_WHAT THE TASK ASKS_
Exactly as they appear, set down all the lines of the material.
Segment Start: INFORMATION SUPPLIED
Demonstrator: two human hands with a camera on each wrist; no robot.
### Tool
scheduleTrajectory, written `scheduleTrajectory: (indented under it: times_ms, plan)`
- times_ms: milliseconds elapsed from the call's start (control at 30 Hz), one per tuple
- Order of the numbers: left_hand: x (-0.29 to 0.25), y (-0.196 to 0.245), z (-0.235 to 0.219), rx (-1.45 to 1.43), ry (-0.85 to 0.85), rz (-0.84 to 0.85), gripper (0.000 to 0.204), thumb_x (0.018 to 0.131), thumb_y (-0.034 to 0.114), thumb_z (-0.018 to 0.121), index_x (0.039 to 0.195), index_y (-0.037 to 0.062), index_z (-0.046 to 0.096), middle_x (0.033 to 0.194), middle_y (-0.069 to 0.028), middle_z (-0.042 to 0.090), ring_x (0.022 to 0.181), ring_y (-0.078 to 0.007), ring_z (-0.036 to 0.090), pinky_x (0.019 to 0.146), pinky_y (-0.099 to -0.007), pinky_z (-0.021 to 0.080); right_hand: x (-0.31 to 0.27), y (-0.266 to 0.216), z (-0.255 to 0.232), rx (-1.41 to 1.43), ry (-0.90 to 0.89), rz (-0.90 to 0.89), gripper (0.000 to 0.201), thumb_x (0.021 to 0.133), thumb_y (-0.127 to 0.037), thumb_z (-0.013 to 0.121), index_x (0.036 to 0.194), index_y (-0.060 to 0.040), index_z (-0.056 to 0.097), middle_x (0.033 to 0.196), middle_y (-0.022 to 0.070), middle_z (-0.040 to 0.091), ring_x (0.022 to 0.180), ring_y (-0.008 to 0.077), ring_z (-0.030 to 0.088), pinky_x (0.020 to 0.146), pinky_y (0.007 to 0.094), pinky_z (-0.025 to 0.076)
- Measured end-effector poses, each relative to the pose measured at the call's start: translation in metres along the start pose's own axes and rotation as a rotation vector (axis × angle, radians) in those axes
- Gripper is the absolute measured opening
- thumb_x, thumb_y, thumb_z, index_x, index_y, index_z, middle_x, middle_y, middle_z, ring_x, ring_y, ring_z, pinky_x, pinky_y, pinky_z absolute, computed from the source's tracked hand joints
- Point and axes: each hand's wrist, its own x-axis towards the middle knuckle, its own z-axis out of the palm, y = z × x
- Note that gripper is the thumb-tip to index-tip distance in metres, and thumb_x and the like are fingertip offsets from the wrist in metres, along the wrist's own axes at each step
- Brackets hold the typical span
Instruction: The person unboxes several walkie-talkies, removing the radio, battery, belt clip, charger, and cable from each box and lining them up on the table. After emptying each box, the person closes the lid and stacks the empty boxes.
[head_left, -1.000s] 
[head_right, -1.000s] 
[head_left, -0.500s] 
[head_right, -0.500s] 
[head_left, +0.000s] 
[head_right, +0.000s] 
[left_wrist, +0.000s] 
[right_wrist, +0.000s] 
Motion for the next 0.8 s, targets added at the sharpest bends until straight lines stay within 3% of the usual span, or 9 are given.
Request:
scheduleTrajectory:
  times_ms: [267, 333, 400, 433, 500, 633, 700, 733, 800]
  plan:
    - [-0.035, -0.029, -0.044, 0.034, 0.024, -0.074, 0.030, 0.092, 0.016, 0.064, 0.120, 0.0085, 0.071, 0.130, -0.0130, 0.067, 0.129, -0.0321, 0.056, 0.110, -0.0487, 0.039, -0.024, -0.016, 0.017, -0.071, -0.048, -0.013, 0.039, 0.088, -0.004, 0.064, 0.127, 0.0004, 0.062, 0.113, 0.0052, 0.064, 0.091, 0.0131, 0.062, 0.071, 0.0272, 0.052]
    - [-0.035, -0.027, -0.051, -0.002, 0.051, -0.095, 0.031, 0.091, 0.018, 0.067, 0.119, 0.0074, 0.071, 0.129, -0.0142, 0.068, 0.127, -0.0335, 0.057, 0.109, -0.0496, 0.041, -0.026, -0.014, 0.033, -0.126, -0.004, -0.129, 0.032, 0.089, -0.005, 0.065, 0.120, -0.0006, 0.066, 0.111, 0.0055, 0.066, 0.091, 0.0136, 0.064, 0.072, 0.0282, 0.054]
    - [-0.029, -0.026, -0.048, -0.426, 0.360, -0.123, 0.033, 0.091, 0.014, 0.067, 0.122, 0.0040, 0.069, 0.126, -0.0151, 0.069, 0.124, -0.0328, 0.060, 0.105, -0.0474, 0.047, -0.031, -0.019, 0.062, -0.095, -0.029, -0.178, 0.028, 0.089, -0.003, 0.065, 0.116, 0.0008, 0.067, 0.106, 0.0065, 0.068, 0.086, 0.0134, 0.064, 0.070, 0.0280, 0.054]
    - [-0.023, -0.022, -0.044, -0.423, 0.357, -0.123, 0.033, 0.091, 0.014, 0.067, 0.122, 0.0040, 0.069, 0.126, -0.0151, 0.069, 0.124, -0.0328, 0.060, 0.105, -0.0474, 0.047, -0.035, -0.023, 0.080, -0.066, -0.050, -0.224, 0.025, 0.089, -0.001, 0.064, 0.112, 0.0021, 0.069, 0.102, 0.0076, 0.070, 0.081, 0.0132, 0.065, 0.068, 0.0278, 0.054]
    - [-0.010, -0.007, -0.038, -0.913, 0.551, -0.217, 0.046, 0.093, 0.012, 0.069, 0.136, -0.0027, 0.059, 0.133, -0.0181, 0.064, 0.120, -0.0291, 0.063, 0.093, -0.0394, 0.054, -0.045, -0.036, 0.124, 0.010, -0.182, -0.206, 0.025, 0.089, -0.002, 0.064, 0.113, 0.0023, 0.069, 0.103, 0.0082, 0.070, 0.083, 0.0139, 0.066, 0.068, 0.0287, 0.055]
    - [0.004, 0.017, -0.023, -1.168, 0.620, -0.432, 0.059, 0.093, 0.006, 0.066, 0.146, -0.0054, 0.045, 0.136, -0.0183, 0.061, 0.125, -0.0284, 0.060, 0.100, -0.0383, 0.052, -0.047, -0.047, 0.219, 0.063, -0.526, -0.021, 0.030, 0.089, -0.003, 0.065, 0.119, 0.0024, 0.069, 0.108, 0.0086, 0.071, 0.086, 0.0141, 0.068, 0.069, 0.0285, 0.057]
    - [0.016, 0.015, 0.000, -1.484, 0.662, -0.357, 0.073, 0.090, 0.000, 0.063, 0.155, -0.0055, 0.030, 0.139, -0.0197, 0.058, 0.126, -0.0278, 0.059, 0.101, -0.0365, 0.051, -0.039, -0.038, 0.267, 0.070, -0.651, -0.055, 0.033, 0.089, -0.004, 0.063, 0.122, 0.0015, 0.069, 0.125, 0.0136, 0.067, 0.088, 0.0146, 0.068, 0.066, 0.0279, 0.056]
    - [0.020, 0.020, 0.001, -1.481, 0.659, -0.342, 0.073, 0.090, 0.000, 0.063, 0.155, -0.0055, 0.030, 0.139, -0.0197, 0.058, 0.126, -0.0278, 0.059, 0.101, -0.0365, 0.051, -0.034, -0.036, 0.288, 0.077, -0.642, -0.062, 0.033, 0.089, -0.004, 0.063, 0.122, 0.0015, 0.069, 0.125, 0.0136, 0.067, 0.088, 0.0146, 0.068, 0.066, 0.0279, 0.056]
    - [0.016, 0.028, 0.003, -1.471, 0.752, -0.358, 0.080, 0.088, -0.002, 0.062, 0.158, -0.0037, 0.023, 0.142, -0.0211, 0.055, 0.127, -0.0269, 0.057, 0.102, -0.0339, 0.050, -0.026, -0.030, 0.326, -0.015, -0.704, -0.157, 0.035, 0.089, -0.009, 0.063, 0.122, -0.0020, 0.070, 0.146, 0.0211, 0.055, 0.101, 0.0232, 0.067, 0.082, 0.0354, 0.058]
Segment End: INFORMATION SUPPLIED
_RESPONSE FOR THIS EXERCISE_
Demonstrator: two human hands with a camera on each wrist; no robot.
### Tool
scheduleTrajectory, written `scheduleTrajectory: (indented under it: times_ms, plan)`
- times_ms: milliseconds elapsed from the call's start (control at 30 Hz), one per tuple
- Order of the numbers: left_hand: x (-0.29 to 0.25), y (-0.196 to 0.245), z (-0.235 to 0.219), rx (-1.45 to 1.43), ry (-0.85 to 0.85), rz (-0.84 to 0.85), gripper (0.000 to 0.204), thumb_x (0.018 to 0.131), thumb_y (-0.034 to 0.114), thumb_z (-0.018 to 0.121), index_x (0.039 to 0.195), index_y (-0.037 to 0.062), index_z (-0.046 to 0.096), middle_x (0.033 to 0.194), middle_y (-0.069 to 0.028), middle_z (-0.042 to 0.090), ring_x (0.022 to 0.181), ring_y (-0.078 to 0.007), ring_z (-0.036 to 0.090), pinky_x (0.019 to 0.146), pinky_y (-0.099 to -0.007), pinky_z (-0.021 to 0.080); right_hand: x (-0.31 to 0.27), y (-0.266 to 0.216), z (-0.255 to 0.232), rx (-1.41 to 1.43), ry (-0.90 to 0.89), rz (-0.90 to 0.89), gripper (0.000 to 0.201), thumb_x (0.021 to 0.133), thumb_y (-0.127 to 0.037), thumb_z (-0.013 to 0.121), index_x (0.036 to 0.194), index_y (-0.060 to 0.040), index_z (-0.056 to 0.097), middle_x (0.033 to 0.196), middle_y (-0.022 to 0.070), middle_z (-0.040 to 0.091), ring_x (0.022 to 0.180), ring_y (-0.008 to 0.077), ring_z (-0.030 to 0.088), pinky_x (0.020 to 0.146), pinky_y (0.007 to 0.094), pinky_z (-0.025 to 0.076)
- Measured end-effector poses, each relative to the pose measured at the call's start: translation in metres along the start pose's own axes and rotation as a rotation vector (axis × angle, radians) in those axes
- Gripper is the absolute measured opening
- thumb_x, thumb_y, thumb_z, index_x, index_y, index_z, middle_x, middle_y, middle_z, ring_x, ring_y, ring_z, pinky_x, pinky_y, pinky_z absolute, computed from the source's tracked hand joints
- Point and axes: each hand's wrist, its own x-axis towards the middle knuckle, its own z-axis out of the palm, y = z × x
- Note that gripper is the thumb-tip to index-tip distance in metres, and thumb_x and the like are fingertip offsets from the wrist in metres, along the wrist's own axes at each step
- Brackets hold the typical span
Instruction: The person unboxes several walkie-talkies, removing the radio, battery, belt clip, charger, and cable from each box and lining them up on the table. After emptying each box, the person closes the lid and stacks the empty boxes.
[head_left, -1.000s] 
[head_right, -1.000s] 
[head_left, -0.500s] 
[head_right, -0.500s] 
[head_left, +0.000s] 
[head_right, +0.000s] 
[left_wrist, +0.000s] 
[right_wrist, +0.000s] 
Motion for the next 0.8 s, targets added at the sharpest bends until straight lines stay within 3% of the usual span, or 9 are given.
Request:
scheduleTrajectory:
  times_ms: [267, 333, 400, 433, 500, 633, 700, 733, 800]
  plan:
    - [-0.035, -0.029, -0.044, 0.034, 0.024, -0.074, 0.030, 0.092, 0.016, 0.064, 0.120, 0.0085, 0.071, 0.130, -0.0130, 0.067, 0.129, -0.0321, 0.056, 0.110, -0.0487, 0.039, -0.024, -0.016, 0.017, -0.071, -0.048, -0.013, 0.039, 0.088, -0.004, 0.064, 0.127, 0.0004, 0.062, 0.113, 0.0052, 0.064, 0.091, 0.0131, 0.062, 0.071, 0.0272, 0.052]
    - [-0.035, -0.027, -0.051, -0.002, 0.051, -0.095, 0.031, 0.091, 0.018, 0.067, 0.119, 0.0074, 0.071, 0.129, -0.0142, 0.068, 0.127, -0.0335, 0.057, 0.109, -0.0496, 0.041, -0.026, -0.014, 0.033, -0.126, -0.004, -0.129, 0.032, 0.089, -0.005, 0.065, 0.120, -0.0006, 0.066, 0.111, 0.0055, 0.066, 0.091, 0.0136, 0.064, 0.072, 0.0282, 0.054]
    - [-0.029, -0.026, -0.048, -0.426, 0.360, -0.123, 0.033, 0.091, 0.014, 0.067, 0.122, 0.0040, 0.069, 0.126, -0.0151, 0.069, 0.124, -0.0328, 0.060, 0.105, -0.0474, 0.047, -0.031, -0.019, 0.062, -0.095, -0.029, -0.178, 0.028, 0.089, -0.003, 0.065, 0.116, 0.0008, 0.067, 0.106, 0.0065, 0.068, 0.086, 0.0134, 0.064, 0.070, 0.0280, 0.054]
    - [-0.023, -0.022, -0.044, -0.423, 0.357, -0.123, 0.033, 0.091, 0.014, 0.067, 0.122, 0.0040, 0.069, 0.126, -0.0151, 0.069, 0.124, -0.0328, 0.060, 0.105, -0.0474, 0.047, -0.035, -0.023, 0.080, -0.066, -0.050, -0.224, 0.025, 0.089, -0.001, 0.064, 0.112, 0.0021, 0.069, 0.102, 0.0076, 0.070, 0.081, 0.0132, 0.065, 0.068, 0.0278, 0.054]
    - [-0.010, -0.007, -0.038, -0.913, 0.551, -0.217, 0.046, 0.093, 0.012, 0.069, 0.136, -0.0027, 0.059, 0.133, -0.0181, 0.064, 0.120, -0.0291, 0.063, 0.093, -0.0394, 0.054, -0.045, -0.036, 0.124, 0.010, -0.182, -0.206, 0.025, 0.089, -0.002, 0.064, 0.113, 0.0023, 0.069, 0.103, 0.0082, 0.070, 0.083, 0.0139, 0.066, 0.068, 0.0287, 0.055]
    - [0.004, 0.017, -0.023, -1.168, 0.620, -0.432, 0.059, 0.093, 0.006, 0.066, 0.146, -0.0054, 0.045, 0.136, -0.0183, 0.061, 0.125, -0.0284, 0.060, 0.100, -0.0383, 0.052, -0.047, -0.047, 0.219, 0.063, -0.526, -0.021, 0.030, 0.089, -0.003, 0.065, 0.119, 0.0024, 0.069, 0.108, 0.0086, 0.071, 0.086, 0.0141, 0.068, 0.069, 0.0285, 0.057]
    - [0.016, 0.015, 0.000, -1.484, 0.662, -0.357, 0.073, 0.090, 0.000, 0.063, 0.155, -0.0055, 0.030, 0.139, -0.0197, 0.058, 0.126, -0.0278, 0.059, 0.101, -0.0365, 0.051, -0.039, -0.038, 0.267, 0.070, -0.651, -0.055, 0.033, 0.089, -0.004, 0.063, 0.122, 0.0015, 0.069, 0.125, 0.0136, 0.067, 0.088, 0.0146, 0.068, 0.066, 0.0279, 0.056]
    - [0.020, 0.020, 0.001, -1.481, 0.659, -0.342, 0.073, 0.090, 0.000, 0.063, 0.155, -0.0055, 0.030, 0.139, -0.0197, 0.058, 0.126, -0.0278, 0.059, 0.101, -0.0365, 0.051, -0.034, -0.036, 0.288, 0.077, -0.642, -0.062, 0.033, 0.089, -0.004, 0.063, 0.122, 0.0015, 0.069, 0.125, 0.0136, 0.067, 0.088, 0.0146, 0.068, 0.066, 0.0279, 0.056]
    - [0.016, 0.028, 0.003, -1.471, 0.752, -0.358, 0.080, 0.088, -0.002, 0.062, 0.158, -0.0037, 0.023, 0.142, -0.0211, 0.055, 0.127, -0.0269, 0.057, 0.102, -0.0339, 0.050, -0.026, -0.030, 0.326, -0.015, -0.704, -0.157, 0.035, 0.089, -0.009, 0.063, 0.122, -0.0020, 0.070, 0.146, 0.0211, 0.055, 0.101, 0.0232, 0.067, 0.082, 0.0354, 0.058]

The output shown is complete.